French-bred Thoroughbred racehorse

Celtic Arms (20 January 1991 - 1998) was a French Thoroughbred racehorse who competed successfully in both France and the United States. Bred by Georges Wegliszewski, he was out of the mare Amour Celtique, a daughter of American horse Northfields, winner of the Hawthorne and Louisiana Derbys. His sire was multiple French stakes winner, Comrade In Arms, a son of one of Britain's great runners, Brigadier Gerard.

Purchased by Jean-Louis Bouchard, Celtic Arms was trained in France by Pascal Bary. He made his racing debut as a juvenile with a third-place finish in the Prix Yacowlef at Deauville-La Touques Racecourse. Jockey Dominique Boeuf then rode him to victory in the Prix de Condé, his most important performance of 1993.

As a three-year-old, under jockey Gerald Mosse, Celtic Arms finished third in the 1994 Group One Grand Prix de Paris and won the Group One Prix Lupin at Longchamp Racecourse. Mosse was the jockey for another of the colt's Group One wins in the Prix du Jockey Club at Chantilly Racecourse. Sent to Churchill Downs in Louisville, Kentucky for the 1994 Breeders' Cup Turf, Celtic Arms was part of one of the strongest international fields in the 1½ mile event's history. In a race run in track-record time, he was ridden by Kent Desormeaux and up against winner Tikkanen plus other notable runners such as Fraise, Hatoof, Paradise Creek, Volochine, and Raintrap. Celtic Arms was in the thick of things after a mile and a quarter but then faded from third to finish in tenth place.

After being purchased by Gary A. Tanaka, in 1995 Celtic Arms raced exclusively in the United States. Rodney Rash handled Celtic Arms's conditioning duties with his best results that year a second in the Grade I Caesars International Handicap at Monmouth Park and a third in the Grade 1 Turf Classic Invitational at Belmont Park. Making his second appearance in that year's Breeders Cup Turf, held in 1995 at Belmont Park, under jockey Gary Stevens Celtic Arms started from the far outside in post position thirteen. He was never in contention and finished tenth behind winner, Northern Spur.
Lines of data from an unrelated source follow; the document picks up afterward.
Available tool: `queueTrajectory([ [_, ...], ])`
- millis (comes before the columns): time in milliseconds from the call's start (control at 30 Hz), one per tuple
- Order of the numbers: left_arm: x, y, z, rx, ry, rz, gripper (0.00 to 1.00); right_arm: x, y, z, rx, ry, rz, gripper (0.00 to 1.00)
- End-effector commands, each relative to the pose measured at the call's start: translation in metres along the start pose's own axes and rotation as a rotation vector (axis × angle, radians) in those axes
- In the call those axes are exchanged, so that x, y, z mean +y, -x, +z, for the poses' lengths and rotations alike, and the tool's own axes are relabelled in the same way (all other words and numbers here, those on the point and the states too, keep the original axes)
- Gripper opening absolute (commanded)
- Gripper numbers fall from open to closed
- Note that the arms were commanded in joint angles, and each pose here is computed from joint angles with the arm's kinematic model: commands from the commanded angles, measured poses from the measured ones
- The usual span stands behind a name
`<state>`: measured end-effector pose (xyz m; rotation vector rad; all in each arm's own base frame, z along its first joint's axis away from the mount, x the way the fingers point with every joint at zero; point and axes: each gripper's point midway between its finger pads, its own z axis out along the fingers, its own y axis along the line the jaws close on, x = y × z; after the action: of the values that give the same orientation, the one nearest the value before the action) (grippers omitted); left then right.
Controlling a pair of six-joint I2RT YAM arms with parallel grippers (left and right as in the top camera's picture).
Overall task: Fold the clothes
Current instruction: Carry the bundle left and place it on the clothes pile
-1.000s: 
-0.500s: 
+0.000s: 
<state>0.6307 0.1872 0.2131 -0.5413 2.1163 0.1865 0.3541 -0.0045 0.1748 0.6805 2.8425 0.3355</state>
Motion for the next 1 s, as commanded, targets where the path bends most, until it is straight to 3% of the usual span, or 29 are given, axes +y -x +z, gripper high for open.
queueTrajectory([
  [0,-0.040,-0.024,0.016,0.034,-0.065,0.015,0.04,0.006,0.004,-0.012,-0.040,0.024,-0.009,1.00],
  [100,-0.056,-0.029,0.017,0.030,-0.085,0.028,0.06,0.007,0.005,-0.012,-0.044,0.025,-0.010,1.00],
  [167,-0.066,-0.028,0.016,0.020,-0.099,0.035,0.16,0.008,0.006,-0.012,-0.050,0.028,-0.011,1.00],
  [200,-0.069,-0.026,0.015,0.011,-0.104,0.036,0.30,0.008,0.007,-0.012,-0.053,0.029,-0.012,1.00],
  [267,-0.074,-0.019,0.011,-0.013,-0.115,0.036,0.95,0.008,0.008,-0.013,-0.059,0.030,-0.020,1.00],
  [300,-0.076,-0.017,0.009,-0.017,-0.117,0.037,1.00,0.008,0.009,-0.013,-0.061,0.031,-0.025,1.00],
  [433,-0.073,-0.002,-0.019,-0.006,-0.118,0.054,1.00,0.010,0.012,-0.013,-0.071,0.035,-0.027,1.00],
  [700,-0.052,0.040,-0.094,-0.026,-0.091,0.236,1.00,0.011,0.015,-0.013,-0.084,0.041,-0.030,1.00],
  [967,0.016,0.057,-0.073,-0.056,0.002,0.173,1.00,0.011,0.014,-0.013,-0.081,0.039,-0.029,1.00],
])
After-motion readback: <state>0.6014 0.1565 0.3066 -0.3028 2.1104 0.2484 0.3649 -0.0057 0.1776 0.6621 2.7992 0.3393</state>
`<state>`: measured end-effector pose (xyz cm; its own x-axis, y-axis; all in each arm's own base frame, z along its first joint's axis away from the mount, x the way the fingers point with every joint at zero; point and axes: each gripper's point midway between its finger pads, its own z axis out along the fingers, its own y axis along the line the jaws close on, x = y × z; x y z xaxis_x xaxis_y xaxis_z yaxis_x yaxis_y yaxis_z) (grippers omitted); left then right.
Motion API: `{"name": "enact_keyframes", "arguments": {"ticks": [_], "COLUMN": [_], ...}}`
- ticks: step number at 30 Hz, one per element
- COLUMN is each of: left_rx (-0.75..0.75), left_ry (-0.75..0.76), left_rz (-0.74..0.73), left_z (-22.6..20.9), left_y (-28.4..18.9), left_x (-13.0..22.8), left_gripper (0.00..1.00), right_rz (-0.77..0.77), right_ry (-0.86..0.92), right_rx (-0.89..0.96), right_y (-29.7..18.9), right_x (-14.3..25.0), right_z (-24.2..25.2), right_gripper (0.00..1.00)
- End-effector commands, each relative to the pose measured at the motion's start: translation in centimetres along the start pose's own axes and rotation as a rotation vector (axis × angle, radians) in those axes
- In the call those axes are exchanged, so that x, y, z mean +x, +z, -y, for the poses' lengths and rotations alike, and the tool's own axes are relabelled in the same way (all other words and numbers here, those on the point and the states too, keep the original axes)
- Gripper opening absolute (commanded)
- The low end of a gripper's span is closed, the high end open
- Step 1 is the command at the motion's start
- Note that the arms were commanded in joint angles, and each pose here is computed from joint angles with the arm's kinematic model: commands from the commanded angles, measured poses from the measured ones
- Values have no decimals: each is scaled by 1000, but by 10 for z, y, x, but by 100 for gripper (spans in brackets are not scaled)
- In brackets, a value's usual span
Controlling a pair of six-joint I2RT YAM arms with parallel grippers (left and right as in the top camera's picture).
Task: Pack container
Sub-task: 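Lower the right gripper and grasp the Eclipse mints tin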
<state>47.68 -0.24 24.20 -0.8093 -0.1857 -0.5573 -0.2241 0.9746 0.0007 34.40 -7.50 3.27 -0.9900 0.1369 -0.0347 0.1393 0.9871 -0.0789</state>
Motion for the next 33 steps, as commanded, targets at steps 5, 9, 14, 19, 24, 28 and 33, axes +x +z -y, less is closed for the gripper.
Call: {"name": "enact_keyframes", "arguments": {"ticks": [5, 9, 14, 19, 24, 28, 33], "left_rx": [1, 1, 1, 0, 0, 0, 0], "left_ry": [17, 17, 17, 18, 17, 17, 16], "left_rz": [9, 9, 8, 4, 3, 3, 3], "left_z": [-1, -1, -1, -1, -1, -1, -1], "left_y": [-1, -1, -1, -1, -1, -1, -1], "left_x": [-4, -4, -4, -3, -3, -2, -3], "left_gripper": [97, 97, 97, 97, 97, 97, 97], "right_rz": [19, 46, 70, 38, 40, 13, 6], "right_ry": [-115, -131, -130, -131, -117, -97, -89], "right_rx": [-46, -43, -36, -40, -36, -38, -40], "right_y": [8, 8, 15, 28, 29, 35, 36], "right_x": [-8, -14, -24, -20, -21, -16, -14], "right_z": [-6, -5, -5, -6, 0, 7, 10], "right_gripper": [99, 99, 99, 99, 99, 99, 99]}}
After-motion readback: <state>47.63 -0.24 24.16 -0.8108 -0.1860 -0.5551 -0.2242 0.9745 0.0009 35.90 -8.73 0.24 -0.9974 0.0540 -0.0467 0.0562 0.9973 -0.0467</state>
In 1996, Celtic Arms won the G-1 Gulfstream Park Breeders' Cup Turf Stakes for what would turn out to be the last win for 36-year-old trainer Rodney Rash, who died from a rare blood disorder a few days later on March 1, 1996. The colt's training was then assumed by Rash's 27-year-old assistant, Ben Cecil, who won the first-ever race of his training career when Celtic Arms captured the G-2 Pan American Handicap in March.

Retired to stud duty, Celtic Arms sired several foals born in 1997 and 1998. He died in an accident in 1998.